It was a hot July day at Ben Epps Airport in Athens GA. I stood on the concrete runway watching my twenty year old son take his first flying lesson. He was excitedly anticipating this adventure and I was thrilled for him.  

Christine Martinello

The instructor and my son went through all the preparations before flying – walking around the plane and making sure everything was ready and secure. Then my son jumped in and they reviewed the internal controls. When it was time to depart, the plane slowly and wobbly rolled down the runway. Then the plane picked up speed and went faster and faster until all of a sudden it lifted off the ground. My heart leapt and I took in a deep breath. Within moments the plane got smaller until my squinty eyes lost sight of the plane.  It was gone. 

Out of the blue, I started crying. Where moments before I felt confident and oh so happy for him, now I felt weak and out of control. Where was he going? Can he really handle this? Would he be alright? Deep down it hit me like a ton of bricks – he was gone. He was travelling to new places on his own without me, his mom.  So with tear stained eyes, I went back inside the building to wait for him and read the book I brought, ironically entitled:  ‘The Mom Inventors Handbook’.

Letting go is tough. The transition isn’t just for the child, a huge shift occurs for us moms too. We need to let them go so they can grow.

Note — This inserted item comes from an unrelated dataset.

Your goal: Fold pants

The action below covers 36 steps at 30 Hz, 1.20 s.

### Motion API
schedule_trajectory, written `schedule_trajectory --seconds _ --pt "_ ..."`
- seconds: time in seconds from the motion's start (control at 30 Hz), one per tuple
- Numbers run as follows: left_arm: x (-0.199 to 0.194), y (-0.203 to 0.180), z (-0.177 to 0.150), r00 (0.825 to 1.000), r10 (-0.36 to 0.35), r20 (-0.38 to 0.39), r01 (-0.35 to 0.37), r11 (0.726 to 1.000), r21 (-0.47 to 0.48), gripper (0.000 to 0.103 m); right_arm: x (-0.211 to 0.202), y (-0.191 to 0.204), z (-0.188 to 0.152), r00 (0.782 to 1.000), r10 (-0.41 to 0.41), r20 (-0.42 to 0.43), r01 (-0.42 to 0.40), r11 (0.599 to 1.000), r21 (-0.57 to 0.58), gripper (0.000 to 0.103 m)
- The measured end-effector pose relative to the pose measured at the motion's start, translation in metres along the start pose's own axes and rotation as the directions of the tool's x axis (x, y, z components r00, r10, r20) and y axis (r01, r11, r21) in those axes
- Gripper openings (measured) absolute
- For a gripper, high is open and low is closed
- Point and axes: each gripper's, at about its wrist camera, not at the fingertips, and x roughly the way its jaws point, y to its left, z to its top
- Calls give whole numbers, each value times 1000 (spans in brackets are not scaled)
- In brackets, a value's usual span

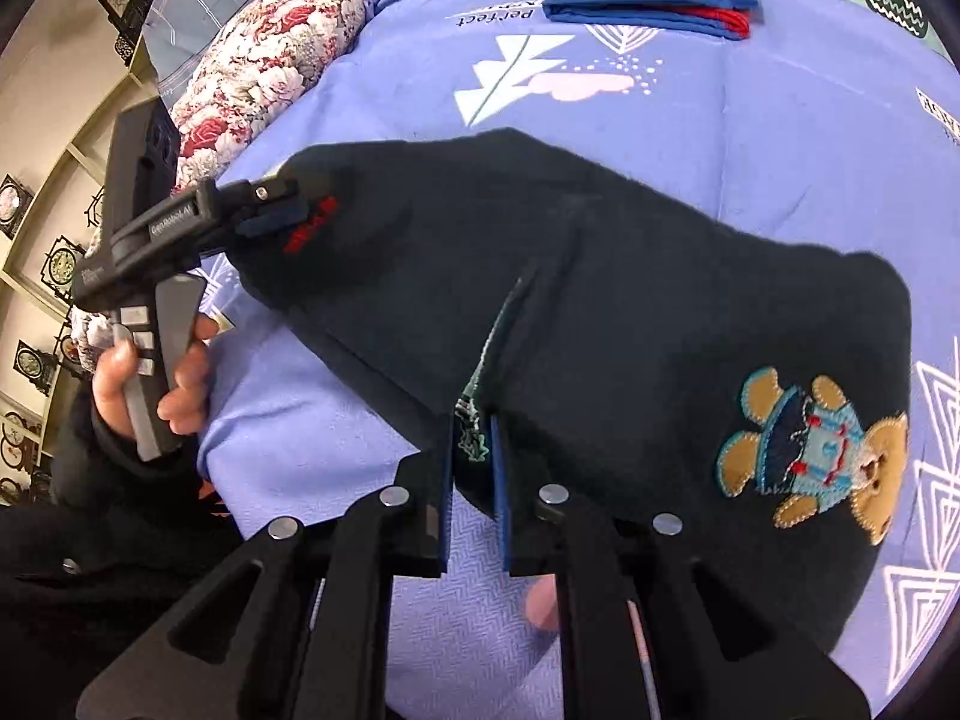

We need to let them go so we can grow. 

The process of mothering is like a game of tug of war with tensions between holding on and letting go.  When our children are small we hold on for dear life. We have to. We give them roots with a foundation of love and care. Once they are able to do things on their own, it’s time to give them wings. The letting go tinge is felt at special times like when a child goes off to school, celebrates a birthday, graduates and ultimately moves out of the house.  

It’s as if a small voice is whispering to Mom, “Let go and let them fly.” However, everything in a mom’s fiber feels conflicted. Another small voice says, “But I need to do for my child. I’m the one that will make everything ok. I can fix the boo boo’s. I brought this child into the world and it’s my job to raise him or her right.” There is a deep feeling that we are needed. When they fly away, we have to face the fact that we’re not needed in the same way. We must adapt.    

Motherhood is for a limited time only. For us to truly love we need to give them deep roots and strong wings. Even though it hurts to let our child go, we know that if we hold on, they won’t do what they were meant to do.  

So we pray, “God, please guide and protect my precious child, especially when I can’t be there. Let him grow into the person you created him to be. My mothering time is lessening and his time to shine is just beginning. Thank you for the awesome miracle of life and opportunities you’ve given us. ”  

It does our heart good to remember the bigger picture. Even though we shed tears when they go, we can cheer mightily when they grow.     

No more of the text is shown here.